- Exercise prompt
Check each line of the material for the string "gripper", then give only how many lines have it.
○ ○ ○ ○ ○
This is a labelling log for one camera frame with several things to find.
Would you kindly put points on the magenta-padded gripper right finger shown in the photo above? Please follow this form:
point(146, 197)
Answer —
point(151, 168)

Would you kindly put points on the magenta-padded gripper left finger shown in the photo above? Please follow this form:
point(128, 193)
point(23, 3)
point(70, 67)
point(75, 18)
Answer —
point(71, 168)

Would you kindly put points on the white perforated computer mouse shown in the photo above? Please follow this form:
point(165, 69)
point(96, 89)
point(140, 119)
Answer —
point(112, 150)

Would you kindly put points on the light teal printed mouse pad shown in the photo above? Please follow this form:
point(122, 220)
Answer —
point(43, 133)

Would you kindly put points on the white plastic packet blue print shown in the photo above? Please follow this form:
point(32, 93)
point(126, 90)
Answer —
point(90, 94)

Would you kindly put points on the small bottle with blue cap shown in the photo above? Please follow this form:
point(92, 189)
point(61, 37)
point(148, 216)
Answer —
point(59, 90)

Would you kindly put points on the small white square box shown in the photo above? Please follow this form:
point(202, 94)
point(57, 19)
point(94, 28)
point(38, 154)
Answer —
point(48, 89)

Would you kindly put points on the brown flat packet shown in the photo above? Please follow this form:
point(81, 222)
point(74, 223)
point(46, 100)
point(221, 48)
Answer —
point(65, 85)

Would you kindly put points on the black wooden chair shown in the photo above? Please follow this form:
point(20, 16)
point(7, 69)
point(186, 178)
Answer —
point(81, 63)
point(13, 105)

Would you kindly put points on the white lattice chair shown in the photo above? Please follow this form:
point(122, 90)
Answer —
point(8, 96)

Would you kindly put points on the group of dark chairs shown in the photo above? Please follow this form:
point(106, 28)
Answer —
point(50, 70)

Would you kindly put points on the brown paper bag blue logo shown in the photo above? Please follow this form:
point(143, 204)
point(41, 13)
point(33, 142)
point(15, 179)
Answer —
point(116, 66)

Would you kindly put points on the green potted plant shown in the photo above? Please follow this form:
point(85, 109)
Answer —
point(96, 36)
○ ○ ○ ○ ○
- Output for this exercise
2